BEGIN DATA TO EXAMINE
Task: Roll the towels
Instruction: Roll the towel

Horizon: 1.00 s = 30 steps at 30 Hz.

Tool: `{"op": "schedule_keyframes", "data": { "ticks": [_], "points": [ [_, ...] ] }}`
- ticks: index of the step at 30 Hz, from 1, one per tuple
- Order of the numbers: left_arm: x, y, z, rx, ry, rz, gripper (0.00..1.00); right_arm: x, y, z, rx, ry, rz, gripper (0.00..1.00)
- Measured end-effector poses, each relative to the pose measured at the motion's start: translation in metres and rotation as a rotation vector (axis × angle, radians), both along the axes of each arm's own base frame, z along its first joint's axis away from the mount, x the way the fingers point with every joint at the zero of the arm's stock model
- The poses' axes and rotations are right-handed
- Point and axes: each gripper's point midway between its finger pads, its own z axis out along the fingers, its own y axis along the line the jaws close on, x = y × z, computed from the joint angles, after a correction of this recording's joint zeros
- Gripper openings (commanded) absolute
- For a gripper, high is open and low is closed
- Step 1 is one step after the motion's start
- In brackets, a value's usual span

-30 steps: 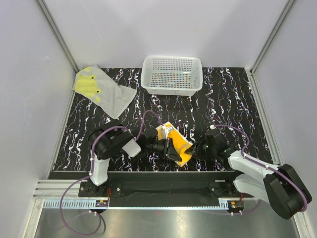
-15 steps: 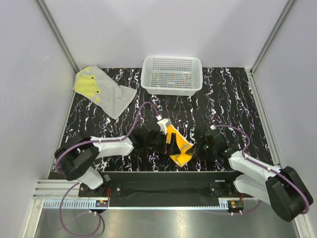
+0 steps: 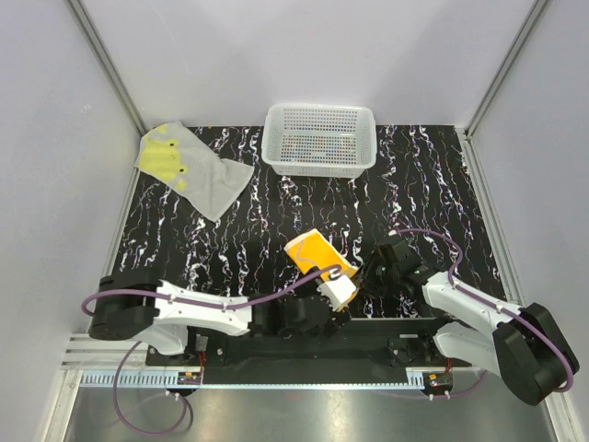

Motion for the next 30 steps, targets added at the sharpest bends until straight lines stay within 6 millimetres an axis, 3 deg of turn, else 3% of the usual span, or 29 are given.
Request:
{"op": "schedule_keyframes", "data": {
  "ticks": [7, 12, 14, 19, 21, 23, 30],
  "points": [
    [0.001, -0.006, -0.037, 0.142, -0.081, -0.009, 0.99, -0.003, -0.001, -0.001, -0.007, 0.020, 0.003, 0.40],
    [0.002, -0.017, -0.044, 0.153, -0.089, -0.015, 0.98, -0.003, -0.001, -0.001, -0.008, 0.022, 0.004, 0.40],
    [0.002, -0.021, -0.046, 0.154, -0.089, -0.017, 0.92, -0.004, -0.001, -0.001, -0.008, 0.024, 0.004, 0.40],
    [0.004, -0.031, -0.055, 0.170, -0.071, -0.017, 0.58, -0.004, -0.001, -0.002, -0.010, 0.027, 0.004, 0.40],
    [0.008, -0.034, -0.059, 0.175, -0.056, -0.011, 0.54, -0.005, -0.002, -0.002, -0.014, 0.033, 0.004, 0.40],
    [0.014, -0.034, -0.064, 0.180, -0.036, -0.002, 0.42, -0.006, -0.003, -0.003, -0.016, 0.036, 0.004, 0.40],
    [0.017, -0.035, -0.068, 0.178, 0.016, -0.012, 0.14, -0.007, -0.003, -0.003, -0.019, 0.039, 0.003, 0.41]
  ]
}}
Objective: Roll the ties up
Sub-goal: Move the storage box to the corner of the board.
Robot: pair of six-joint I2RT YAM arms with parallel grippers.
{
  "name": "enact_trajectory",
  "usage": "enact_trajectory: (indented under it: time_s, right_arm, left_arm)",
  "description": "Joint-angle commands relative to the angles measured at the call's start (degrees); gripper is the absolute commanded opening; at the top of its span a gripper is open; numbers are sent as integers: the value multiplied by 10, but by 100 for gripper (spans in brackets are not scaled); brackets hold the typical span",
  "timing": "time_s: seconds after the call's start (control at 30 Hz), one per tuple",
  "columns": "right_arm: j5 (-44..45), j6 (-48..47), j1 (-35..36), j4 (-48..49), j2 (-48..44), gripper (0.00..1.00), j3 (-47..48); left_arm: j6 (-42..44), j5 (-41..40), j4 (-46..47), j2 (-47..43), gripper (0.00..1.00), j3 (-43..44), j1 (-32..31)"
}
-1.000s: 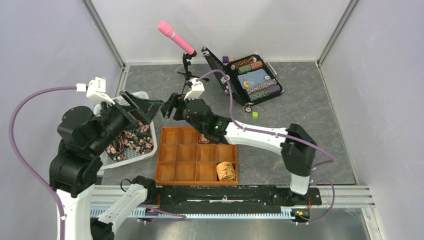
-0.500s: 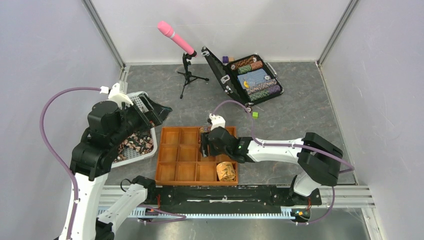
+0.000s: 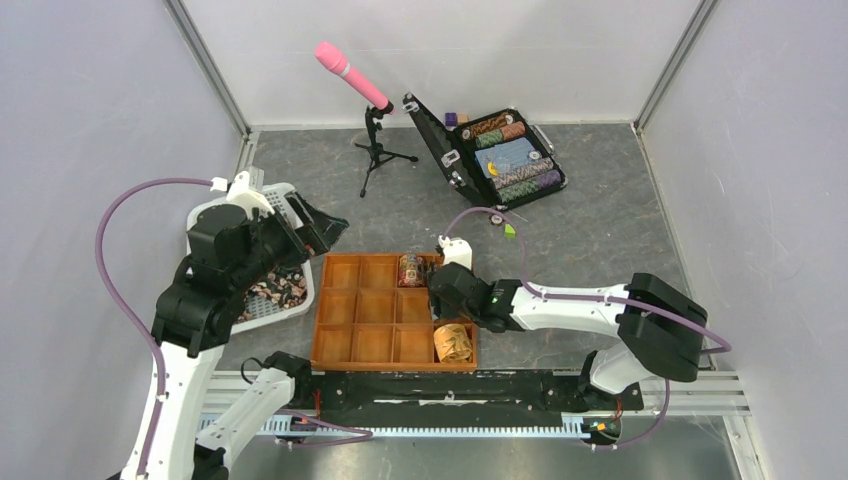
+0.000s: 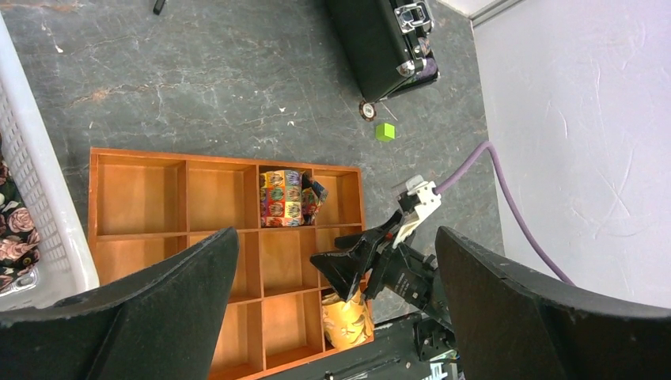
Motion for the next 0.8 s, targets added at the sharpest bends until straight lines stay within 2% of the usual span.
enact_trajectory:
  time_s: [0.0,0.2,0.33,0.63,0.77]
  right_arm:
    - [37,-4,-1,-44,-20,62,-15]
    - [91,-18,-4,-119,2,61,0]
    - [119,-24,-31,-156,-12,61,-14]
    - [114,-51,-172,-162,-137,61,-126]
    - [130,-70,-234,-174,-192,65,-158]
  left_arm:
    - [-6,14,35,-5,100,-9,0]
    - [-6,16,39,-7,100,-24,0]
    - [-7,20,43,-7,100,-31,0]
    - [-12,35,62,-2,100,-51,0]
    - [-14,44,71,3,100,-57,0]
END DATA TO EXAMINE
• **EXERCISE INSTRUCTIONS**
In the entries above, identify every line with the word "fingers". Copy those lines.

• **ANSWER TO THIS EXERCISE**
- Measured end-effector poses, each relative to the pose measured at the motion's start: translation in metres and rotation as a rotation vector (axis × angle, radians), both along the axes of each arm's own base frame, z along its first joint's axis away from the mount, x the way the fingers point with every joint at the zero of the arm's stock model
- Point and axes: each gripper's point midway between its finger pads, its own z axis out along the fingers, its own y axis along the line the jaws close on, x = y × z, computed from the joint angles, after a correction of this recording's joint zeros

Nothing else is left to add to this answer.